Polishing speed: A polishing tester (HSP-2I type, manufactured by Taito Seiki Co., Ltd.) was prepared as a polishing machine. This polishing tester polishes the polishing target surface with a polishing pad while supplying a slurry-like polishing material to the polishing target surface. The abrasive grain concentration of the abrasive slurry was 100 g / L (dispersion medium was water only). In this polishing test, a slurry-like abrasive was supplied at a rate of 5 liters / minute, and the abrasive was recycled. The polishing object was 65 mmφ flat panel glass. A polishing pad made of polyurethane was used. The polishing pad pressure on the polishing surface was 9.8 kPa (100 g / cm ² ), the rotation speed of the polishing tester was set at 100 min ⁻¹ (rpm), and polishing was performed for a predetermined time. And after performing the polishing process for the specific time, it washed with water, dried, measured the glass weight before and behind polishing, calculated | required the reduction | decrease amount of the glass weight by polishing, and calculated | required the polishing value based on this value. In this polishing evaluation, the polishing rate was evaluated using this polishing value. In addition, as shown in Table 7, the evaluation value of this polishing rate was calculated based on the polishing value obtained with the cerium-based polishing material of Comparative Example 3 as a reference (100). The measurement object of the abrasive scratches, arithmetic average microwaviness, and arithmetic average surface roughness (Ra) described later is glass that has been subjected to a polishing treatment for a specific time, then washed with water and dried.

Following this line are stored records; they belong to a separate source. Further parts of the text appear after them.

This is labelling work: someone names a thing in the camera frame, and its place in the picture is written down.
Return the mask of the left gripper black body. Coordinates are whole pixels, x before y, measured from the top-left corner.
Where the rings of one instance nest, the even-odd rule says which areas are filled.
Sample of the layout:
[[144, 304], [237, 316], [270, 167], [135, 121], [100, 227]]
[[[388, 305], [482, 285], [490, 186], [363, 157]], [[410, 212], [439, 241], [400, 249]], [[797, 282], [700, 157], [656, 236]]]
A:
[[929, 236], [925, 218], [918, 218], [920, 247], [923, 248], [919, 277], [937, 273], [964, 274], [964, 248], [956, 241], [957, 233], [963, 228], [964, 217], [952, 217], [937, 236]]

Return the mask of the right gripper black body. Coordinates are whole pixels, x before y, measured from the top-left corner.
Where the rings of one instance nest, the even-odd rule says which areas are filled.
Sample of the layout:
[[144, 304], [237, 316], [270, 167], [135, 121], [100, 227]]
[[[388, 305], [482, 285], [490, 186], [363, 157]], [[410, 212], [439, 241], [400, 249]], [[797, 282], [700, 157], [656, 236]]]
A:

Abrasion scratches: Abrasion scratches are evaluated by observing the polished glass surface with a reflection method using a 300,000 lux halogen lamp as the light source, scoring the number of large and fine scratches, and then deducting the score from 100 points. The method was performed. In this scratch evaluation, the polishing accuracy required for finish polishing of a glass substrate for a hard disk (HD) or LCD was used as a criterion. Specifically, in Tables 7 to 9, “◎” is 98 points or more (very suitable for finishing polishing of glass substrates for HD and LCD), and “◯” is 95 points less than 98 points. That it is above (suitable for finishing polishing of HD / LCD glass substrates), and “△” is less than 95 points and 90 points or more (can be used for finishing polishing of HD / LCD glass substrates). "X" indicates that it is less than 90 points (cannot be used for finish polishing of glass substrates for HD and LCD).

Arithmetic average surface roughness Ra: This arithmetic average surface roughness is determined by using DFM (dynamic force mode) with a probe microscope SPA-400 (manufactured by SSI Nanotechnology Co., Ltd.). The 10 μm × 10 μm range was measured to obtain the arithmetic average surface roughness (Ra: nm) value.

Arithmetic average micro-waviness: The arithmetic average micro-waviness uses a three-dimensional surface structure analysis microscope (New View 200 manufactured by Zygo) to scan the polishing surface with white light at a measurement wavelength of 0.2 to 1.4 mm. Measured.

  The evaluation results of the polishing characteristics are shown in Tables 7-9.

  From the evaluation results of the polishing characteristics shown in Tables 7 to 9, when the glass was polished with the cerium oxide-based abrasive of this example, it was found that the polishing characteristics were high and the polishing characteristics were small. found.

Claims (6)

A cerium oxide-based abrasive having an apparent density by a tap method of 1.7 to 3.5 g / mL and CeO ₂ / TREO of 95% by mass or more. The cerium oxide-based abrasive according to claim 1, wherein the fluorine is 0.5 mass% or less. The cerium oxide-based abrasive according to claim 1 or 2, wherein a half-value width (2θ) of the maximum peak of cerium oxide in X-ray diffraction measurement is 0.10 to 0.50 °. The cerium oxide-based abrasive according to any one of claims 1 to 3, wherein the content of particles having a particle size of 10 µm or more is 1000 ppm by mass or less. The cerium oxide-based abrasive according to claim 4, wherein the content of particles having a particle size of 10 µm or more is 300 ppm by mass or less. The BET method specific surface area is 1-10 m < ² > / g, The cerium oxide type abrasive | polishing material of any one of Claims 1-5.